→ **BRIEF**
Look below for the lines from the one with "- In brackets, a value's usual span" to the one with "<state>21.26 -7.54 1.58", and copy exactly those lines, both ends included.

Stored items from a collection
= Beginning of Section =

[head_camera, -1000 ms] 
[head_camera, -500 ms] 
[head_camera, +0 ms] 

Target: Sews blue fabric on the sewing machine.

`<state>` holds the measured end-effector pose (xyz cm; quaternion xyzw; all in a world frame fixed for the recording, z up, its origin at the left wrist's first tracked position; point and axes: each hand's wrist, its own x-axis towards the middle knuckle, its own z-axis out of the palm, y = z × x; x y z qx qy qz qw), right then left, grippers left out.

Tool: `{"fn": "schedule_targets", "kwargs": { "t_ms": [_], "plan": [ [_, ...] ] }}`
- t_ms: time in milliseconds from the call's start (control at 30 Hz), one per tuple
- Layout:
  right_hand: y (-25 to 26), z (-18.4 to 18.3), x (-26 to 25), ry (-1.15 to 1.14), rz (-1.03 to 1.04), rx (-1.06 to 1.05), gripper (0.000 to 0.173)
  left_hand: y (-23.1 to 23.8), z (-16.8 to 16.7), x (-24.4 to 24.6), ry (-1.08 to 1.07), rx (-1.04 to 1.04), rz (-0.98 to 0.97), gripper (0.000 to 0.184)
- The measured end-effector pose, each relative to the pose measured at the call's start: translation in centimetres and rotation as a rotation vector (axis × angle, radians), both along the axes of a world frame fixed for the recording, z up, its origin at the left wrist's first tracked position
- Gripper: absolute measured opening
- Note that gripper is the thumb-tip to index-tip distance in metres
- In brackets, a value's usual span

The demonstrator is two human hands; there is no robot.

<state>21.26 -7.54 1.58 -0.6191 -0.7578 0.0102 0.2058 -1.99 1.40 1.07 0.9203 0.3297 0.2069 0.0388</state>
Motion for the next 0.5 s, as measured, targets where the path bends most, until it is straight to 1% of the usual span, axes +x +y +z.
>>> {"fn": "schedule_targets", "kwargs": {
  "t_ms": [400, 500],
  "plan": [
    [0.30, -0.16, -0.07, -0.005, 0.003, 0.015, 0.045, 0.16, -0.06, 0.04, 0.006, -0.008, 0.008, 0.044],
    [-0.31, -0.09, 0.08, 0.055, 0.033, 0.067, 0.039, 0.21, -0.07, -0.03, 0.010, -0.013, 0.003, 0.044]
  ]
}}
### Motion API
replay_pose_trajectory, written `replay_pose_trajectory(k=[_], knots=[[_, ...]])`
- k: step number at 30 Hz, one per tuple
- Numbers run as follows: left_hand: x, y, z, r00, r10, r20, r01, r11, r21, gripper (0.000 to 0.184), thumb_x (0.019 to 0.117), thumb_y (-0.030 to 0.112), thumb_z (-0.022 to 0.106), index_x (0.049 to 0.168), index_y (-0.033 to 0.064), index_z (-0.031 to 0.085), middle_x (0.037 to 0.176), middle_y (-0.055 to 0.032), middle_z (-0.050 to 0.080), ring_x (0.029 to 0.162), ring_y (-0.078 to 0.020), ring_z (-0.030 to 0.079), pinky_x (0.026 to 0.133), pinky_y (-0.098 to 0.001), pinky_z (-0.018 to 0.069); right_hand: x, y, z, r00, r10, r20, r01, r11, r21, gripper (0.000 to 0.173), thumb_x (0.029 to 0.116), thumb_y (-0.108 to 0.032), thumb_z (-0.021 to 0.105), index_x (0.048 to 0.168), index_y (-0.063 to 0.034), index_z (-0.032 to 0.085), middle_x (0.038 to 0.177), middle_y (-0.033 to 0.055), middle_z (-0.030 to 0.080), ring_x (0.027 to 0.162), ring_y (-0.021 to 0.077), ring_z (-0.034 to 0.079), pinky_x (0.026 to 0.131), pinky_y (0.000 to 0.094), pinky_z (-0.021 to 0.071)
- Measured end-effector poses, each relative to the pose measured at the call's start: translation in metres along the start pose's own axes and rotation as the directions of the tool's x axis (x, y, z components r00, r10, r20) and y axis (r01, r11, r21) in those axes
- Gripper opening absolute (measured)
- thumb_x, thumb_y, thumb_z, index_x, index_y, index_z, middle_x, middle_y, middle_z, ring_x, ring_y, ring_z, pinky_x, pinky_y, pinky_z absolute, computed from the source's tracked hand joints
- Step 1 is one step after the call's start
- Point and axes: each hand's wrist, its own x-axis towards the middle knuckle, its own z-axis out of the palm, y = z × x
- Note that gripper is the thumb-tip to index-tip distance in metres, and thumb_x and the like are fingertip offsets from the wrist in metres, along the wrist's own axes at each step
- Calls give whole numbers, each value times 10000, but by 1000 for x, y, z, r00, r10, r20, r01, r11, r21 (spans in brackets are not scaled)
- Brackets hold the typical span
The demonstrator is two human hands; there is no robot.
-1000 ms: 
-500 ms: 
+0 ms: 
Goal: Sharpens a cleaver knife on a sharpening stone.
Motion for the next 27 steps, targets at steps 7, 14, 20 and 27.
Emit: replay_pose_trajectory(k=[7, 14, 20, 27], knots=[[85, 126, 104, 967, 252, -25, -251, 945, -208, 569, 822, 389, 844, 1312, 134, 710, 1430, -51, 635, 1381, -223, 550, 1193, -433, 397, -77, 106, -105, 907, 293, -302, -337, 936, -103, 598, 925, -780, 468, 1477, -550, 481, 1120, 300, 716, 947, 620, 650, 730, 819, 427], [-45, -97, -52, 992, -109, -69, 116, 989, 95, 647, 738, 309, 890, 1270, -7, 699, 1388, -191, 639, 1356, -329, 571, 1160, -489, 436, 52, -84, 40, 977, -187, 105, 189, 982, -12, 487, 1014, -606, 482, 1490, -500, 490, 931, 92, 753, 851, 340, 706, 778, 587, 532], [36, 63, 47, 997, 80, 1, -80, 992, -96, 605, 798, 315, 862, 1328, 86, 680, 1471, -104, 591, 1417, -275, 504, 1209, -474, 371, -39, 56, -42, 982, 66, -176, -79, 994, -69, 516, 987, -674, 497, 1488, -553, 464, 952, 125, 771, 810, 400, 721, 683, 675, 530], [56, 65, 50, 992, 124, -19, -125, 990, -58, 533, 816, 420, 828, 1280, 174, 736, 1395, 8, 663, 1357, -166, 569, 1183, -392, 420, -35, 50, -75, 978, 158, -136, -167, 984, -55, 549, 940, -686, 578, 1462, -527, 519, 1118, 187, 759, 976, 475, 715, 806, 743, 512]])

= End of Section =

→ **TASK ANSWER**
- In brackets, a value's usual span

The demonstrator is two human hands; there is no robot.

<state>21.26 -7.54 1.58 -0.6191 -0.7578 0.0102 0.2058 -1.99 1.40 1.07 0.9203 0.3297 0.2069 0.0388</state>

Output for this exercise is now complete.